Il n’y aurait pas à craindre que la nouvelle Administration américaine ne s’entende avec le Kremlin sur le dos de l’Ukraine et de l’Europe entière. Il ne serait pas non plus envisageable que les États-Unis s’acharnent soudain à décrédibiliser l’Alliance atlantique ou veuillent en sortir du jour au lendemain. Avec Kamala Harris, l’Union européenne ne serait pas confrontée au défi d’avoir à se réinventer en quelques mois mais les différences entre une présidence Harris et une présidence Trump seraient-elles, sur le fond, aussi déterminantes qu’il y paraît ?

Contrairement à Donald Trump, Kamala Harris n’a certes pas d’admiration pour Vladimir Poutine.
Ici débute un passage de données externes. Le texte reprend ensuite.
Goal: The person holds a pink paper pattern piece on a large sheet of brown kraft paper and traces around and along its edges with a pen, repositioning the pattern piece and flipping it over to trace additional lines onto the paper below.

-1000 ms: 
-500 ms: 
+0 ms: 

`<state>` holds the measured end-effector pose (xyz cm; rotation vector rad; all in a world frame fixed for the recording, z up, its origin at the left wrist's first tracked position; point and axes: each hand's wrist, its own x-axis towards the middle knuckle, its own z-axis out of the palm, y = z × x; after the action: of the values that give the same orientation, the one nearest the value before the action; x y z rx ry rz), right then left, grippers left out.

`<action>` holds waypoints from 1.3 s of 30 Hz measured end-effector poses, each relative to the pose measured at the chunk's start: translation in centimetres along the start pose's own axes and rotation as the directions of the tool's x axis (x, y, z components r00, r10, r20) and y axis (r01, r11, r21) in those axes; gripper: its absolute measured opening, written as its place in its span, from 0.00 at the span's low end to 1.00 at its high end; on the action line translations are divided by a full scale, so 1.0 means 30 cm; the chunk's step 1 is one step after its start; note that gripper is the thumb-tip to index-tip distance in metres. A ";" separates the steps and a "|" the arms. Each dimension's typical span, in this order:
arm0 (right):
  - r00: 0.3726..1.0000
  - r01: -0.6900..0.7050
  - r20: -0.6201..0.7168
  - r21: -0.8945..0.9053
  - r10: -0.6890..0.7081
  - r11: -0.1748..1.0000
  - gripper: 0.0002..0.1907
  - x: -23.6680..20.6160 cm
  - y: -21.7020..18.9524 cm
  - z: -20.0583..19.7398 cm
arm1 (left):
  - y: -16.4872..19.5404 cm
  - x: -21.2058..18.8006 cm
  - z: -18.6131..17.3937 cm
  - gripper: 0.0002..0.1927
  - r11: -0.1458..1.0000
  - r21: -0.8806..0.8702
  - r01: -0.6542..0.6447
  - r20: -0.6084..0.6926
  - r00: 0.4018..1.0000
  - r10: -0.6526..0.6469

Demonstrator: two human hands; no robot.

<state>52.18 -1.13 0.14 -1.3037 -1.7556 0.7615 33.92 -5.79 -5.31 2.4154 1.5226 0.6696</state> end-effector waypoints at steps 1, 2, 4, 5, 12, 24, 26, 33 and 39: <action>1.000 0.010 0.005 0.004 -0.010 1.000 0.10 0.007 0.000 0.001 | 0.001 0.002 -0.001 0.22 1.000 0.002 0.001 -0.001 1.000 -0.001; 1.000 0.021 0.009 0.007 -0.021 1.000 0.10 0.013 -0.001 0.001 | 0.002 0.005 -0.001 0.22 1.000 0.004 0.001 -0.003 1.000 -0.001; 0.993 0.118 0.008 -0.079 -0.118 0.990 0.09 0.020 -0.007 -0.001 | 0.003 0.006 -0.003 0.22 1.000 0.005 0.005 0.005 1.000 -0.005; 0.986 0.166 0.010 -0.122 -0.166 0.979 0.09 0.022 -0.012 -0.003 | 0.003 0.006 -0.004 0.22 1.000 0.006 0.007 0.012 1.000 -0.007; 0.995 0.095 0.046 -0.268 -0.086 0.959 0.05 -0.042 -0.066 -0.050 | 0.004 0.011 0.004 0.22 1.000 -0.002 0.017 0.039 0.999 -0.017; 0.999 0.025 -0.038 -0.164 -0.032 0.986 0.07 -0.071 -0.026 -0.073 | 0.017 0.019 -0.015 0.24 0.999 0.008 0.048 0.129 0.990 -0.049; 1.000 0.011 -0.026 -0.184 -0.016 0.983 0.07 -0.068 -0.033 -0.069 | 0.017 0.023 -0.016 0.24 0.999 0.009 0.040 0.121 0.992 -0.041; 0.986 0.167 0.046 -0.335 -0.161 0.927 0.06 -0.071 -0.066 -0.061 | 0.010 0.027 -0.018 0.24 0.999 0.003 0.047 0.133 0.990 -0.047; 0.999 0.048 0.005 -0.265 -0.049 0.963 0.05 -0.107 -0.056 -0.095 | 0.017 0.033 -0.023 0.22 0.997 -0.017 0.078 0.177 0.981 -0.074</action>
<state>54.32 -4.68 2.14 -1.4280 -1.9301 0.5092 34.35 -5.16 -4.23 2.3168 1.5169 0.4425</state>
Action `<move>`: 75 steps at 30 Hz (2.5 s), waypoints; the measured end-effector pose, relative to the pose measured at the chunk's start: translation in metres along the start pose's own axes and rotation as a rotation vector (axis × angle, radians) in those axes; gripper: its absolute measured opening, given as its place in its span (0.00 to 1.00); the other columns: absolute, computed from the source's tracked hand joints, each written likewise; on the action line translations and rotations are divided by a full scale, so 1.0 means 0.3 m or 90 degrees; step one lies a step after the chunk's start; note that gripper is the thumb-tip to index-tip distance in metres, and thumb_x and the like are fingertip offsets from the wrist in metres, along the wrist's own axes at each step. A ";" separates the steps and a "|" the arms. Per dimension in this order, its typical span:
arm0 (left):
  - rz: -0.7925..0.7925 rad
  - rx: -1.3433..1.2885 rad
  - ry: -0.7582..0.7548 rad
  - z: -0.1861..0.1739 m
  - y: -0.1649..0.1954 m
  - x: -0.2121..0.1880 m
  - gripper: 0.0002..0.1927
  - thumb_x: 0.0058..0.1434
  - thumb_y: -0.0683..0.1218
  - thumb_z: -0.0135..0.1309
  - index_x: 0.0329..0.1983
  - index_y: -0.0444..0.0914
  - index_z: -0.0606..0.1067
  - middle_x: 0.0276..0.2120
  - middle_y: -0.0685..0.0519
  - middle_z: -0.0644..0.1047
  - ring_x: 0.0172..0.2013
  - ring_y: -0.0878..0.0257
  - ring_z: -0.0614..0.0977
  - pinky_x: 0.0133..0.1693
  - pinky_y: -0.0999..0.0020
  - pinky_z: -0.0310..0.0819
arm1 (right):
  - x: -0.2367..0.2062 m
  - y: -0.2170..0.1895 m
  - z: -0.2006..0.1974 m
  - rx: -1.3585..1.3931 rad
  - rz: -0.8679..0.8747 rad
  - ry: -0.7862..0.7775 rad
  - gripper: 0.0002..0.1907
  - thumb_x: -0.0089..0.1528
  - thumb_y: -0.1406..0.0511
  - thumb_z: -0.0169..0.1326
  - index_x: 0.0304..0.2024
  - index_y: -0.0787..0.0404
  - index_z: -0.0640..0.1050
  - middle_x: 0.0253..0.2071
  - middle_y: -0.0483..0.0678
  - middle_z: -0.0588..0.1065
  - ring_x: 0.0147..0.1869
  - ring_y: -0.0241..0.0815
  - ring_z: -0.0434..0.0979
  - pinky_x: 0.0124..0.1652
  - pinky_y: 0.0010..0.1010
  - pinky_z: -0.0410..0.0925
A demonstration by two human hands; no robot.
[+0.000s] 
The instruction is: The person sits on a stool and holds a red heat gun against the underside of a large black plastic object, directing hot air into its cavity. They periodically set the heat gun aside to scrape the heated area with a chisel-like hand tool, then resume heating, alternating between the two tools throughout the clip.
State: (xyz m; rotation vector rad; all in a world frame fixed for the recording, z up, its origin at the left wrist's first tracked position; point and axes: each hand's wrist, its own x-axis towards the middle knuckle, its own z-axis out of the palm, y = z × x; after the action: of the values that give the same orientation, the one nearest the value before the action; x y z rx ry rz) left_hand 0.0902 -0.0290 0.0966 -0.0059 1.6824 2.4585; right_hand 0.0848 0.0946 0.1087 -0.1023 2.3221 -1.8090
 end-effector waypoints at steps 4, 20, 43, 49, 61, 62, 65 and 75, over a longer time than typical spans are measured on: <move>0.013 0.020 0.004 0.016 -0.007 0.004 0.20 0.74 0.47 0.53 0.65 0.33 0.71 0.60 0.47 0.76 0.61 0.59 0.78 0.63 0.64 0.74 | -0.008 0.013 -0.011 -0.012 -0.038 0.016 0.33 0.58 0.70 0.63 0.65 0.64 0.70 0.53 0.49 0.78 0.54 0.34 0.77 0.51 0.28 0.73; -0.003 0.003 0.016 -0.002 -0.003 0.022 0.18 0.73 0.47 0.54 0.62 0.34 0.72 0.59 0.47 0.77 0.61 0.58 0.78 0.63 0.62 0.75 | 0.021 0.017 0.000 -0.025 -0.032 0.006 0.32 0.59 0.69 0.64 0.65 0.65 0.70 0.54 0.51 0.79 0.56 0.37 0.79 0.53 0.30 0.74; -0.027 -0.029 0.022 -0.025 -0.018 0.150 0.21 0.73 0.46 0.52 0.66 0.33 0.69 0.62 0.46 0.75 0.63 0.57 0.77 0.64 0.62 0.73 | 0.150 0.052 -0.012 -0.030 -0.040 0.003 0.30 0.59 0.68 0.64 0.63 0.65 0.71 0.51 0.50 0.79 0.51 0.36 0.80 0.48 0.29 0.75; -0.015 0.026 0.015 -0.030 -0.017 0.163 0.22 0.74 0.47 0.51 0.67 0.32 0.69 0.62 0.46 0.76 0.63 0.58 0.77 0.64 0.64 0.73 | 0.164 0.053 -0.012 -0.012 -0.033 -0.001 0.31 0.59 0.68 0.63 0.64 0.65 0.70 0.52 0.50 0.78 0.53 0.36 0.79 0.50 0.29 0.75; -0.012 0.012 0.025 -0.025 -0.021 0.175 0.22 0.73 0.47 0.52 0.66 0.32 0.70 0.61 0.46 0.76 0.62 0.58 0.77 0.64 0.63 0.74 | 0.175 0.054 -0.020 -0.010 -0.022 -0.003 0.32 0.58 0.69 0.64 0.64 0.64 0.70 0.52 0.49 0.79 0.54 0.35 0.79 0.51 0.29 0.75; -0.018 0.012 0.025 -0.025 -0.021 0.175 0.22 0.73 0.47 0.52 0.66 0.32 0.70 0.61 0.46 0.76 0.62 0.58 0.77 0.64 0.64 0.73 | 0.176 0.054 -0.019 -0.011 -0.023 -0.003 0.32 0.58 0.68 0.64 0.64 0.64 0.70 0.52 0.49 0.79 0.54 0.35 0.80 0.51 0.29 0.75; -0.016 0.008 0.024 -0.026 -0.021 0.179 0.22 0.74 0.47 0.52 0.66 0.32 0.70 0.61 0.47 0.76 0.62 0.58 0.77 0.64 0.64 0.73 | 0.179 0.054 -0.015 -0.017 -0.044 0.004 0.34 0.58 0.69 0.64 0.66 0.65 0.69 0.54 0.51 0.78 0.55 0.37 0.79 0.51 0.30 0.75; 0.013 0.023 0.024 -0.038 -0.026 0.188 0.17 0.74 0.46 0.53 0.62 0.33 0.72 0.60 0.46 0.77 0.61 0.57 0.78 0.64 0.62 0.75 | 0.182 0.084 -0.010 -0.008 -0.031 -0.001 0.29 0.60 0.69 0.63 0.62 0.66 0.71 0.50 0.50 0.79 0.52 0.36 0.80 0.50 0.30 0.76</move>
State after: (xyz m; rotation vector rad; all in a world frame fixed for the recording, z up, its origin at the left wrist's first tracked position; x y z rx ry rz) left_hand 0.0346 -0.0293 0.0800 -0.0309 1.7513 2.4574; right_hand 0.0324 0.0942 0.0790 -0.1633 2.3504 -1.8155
Contrairement à lui, elle ne voit pas non plus dans l’Union européenne une rivale que l’Amérique devrait défaire mais elle est Californienne et était encore bien jeune lorsque le mur de Berlin est tombé. Pour elle comme pour Trump, ce n’est pas vers l’Europe mais vers l’Asie que les États-Unis doivent tourner leurs regards et tout dit qu’elle souhaiterait rapidement amener les Ukrainiens à un compromis avec la Russie qui pourrait être très semblable à celui qu’envisage son adversaire républicain.

Or si les formes sont assez respectées pour que l’Europe n’en semble pas trahie, plusieurs des capitales européennes approuveront cette démarche. À droite, à gauche et aux centres, une large partie des 27 opinions publiques l’applaudiraient aussi et dans le soulagement qu’apporterait cette illusion de détente, il serait aussi difficile de plaider l’adhésion de l’Ukraine à l’Alliance atlantique que son entrée dans l’Union.

Autant l’élection de Trump pourrait contraindre l’Union européenne à prendre ses responsabilités politiques, autant celle de Kamala Harris conduirait les 27 à de profondes divergences et à nouvelles et dangereuses procrastinations.

Plutôt qu’à l’entrée de l’Ukraine dans l’Otan, les Européens auraient alors à œuvrer à ce qu’elle obtienne des garanties de sécurité occidentales. Cela leur serait moins difficile et plutôt que de tenter d’immédiatement élargir l’Union à ce qui serait devenu « l’Ukraine de l’Ouest », il leur faudrait multiplier avec elle les accords de coopération civils et militaires afin de renforcer leur frontière avec la Russie et de paver la route d’une intégration future.

Harris ou Trump, le 5 novembre mettra l’Union européenne à l’épreuve.